I relearned that writing a parser is hard, as always. And, having already written one formatter as an exercise, I can say formatters are even harder†.
For example, while implementing my custom parser, I had to ask myself do I want to support the following use case: Phone number: +3581234567
? Some would say, hell yes. Whereas I said: please file a feature request to Jira, satan.
How model-complete do you need the parser to be? Perhaps you are just looking for simple validation in the frontend and your backend will do a more thorough/spec-complete parse of the number (where you can use, say, libphonenumber-js library for a model-complete check). This was the case for us here.

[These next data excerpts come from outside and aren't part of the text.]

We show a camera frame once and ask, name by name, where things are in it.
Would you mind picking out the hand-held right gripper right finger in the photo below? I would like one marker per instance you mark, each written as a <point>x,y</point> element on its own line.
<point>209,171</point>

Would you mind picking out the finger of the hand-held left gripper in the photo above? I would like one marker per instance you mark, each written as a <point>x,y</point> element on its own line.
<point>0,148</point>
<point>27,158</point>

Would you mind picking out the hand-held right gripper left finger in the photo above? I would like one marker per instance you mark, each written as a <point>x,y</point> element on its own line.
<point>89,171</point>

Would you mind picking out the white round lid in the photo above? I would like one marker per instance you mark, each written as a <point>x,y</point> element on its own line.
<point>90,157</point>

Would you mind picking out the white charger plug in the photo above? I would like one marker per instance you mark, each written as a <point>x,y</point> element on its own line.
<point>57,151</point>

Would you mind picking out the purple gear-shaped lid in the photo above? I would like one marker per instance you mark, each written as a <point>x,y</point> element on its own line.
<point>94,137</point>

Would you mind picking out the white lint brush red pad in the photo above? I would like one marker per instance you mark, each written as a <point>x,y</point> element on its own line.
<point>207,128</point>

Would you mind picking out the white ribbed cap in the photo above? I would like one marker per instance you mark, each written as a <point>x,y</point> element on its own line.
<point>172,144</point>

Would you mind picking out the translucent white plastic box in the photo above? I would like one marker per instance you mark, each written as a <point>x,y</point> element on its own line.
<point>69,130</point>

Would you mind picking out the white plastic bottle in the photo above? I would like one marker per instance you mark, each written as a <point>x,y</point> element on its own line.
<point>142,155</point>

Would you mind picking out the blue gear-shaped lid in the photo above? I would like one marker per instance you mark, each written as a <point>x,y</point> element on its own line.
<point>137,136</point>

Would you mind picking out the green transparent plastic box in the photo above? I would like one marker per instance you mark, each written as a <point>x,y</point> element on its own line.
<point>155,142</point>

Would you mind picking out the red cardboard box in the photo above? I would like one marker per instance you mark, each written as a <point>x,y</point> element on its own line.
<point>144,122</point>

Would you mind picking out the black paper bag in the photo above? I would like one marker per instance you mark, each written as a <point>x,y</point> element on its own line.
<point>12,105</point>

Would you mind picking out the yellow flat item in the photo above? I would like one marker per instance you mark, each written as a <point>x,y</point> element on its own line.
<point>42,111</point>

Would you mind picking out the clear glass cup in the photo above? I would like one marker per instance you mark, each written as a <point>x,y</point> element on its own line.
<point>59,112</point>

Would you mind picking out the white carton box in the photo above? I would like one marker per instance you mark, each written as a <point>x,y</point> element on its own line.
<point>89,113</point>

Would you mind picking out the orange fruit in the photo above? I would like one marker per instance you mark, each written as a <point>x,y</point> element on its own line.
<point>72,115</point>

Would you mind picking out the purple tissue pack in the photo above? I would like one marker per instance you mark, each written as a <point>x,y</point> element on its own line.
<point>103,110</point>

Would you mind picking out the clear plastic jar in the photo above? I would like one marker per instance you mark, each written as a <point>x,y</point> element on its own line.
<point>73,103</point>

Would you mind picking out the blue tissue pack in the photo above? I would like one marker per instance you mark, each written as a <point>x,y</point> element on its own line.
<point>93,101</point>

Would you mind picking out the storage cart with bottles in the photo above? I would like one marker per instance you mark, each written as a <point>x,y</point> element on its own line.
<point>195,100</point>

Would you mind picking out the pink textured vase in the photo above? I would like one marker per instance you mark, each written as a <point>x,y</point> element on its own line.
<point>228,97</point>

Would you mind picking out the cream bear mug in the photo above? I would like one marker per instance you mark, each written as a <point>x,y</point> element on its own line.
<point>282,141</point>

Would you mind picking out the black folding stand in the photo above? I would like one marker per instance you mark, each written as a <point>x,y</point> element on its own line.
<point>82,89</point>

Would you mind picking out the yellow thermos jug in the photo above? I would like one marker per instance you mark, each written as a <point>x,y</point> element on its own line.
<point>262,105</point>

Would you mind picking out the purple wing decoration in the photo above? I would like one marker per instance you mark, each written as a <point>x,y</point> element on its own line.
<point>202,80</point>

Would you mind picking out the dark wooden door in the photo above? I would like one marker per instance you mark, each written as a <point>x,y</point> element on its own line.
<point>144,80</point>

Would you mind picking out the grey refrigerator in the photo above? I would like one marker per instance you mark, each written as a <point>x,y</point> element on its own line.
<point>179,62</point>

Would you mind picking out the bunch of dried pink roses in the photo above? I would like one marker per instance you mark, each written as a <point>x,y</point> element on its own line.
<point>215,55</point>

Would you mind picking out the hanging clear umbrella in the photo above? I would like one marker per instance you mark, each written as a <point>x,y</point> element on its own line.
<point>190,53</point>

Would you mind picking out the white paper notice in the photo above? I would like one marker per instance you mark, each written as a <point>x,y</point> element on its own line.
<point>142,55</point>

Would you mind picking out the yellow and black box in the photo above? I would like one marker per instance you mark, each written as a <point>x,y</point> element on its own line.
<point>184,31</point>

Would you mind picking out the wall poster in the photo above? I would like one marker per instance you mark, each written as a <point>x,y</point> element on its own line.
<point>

Sometimes you are forced to support non-spec-compliant features. For example, I once had to add support for parsing a query parameter key as an opaque string due to the way that advertisers used a non-percent-encoded URL after the ?
for tracking purposes. In the end, the library had to be vendored because the behavior was too non-compliant (and we couldn't find a way to land a change to upstream).
Sometimes an email is just a .+\@.+
regular expression. Or maybe it truly needs to be fully compliant. Or maybe you can just take a non-empty string, attempt to send an email and show user a generic message.
All this goes to say, writing a parser is tricky business. You're best not writing them most of the time unless you absolutely need to.
† Writing a formatter is not an easy undertaking. You should definitely write a formatter at least once in your life to learn how to write parsers, how to deal with tricky formatting requirements in particular (such as softlines), not to mention recursion, loads of recursion, and tricky regular expressions (especially if you are writing a context-free grammar using instaparse).